A wan smile flickers across my lips. “Thanks.”

“Is … is she okay?”

“She died about a year ago. She lasted longer than the doctors thought she would, so there’s that.”

Grace reaches across the table and takes my hand, and the minute she does, every nerve ending in my body crackles with electricity. My cock is so hard, I’m half-afraid it’s going to bust right out of my jeans, and though I’m forced to shift awkwardly in my chair again, I hold on to her hand like my life depends on it. It’s like being a kid back in school again and being called to the front of the room with a really inappropriate hard-on. I’m suddenly grateful mine is hidden below the table.

“I’m really sorry,” she says softly.

“It’s all right.
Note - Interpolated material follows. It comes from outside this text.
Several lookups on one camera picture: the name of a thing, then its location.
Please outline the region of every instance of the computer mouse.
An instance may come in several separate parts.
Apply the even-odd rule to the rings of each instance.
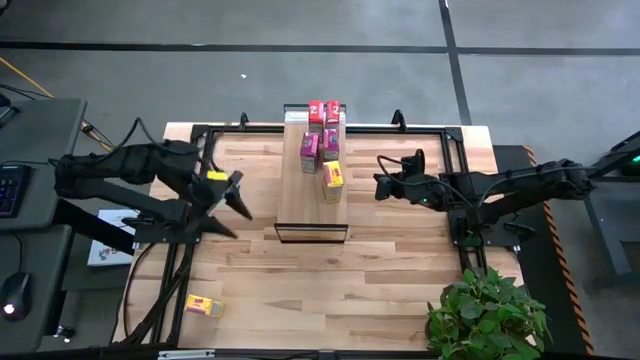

I’m working through it,” I tell her. “It’s part of the reason I do these underground fights.”

“So, these fights are therapy for you?”

“Yeah, kinda. I like to fight. It’s really the only thing I’ve ever been good at, and it’s nice to blow off some steam.”

“Do you ever think about getting back into the game?”

“Nah. That window’s closed.”

“You’re still pretty young, Griffin?—”

“That dream is over,” I say tensely.

A strained silence hovers over the table, and Grace looks away. I immediately feel like an asshole for snapping at her like that.

“I’m sorry,” I say. “I … sometimes it’s hard to accept that it’s over.”

“You have nothing to be sorry about. I shouldn’t have pushed you.”

“You didn’t.”

She glances at her phone and frowns. “It’s getting late. I should probably get back to my dorm. I’ve got an early class tomorrow.”

I can’t say I’m not disappointed that our evening is coming to an end, but I understand it. She’s a college girl and has a schedule she has to keep. I get it. As much as I wish I could keep her out all night, I’m not going to get in the way of her education.

“Yeah, sure,” I say. “Let me walk you back to your dorm.”

“You don’t need to do that.”

“It’s late, and it’s dark. I’m not going to let you walk alone.”

She gives me a soft smile. “Thank you.”

We get up and head out of the diner, walking through the campus until we come to the tall building where she lives. We stop beside a set of benches near the front doors, and she turns to me. We stand face to face for a couple of moments, her green eyes burning through my soul.

“Thanks for walking me back. I could get used to having a bodyguard,” she chirps brightly. “And thank you for dinner.”

“Hey, thanks for patching me up after the fight.”

“It was my pleasure.”

“I want to see you again,” I say.

Her smile is sweet but enigmatic as she holds her hand out. “Give me your phone.”

I slide it out of my pocket, unlock it, and put it in her hand. She quickly adds her number to my contact list and hands it back to me.

“You have my number now.”

“That I do.”

“Then use it.”

“I will.”

Our gazes are locked, and the air between us is heavy with a sense of anticipation and desire. Seizing the moment, I pull her to me and kiss her. Grace’s full lips are as soft as I imagined, and I can taste the cherry soda and fries on her tongue. She leans into me, giving herself over to the moment, but quickly tenses up and pulls back. She looks up at me, her eyes wide, her expression shocked. It’s as if she can’t believe she did that.

“I’m sorry,” she says. “I should go.”

“I’ll call you.”

Her smile wavers but steadies for a moment, and she giggles before turning and dashing to the doors. As she slips her school ID into the electronic lock, she looks over her shoulder at me and flashes a smile that’s absolutely adorable. With another giggle, she pulls the door open and slips inside. I watch as she crosses the lobby and disappears into the elevators.

“I will definitely call you,” I say before turning and walking away, whistling to myself as I walk back across campus.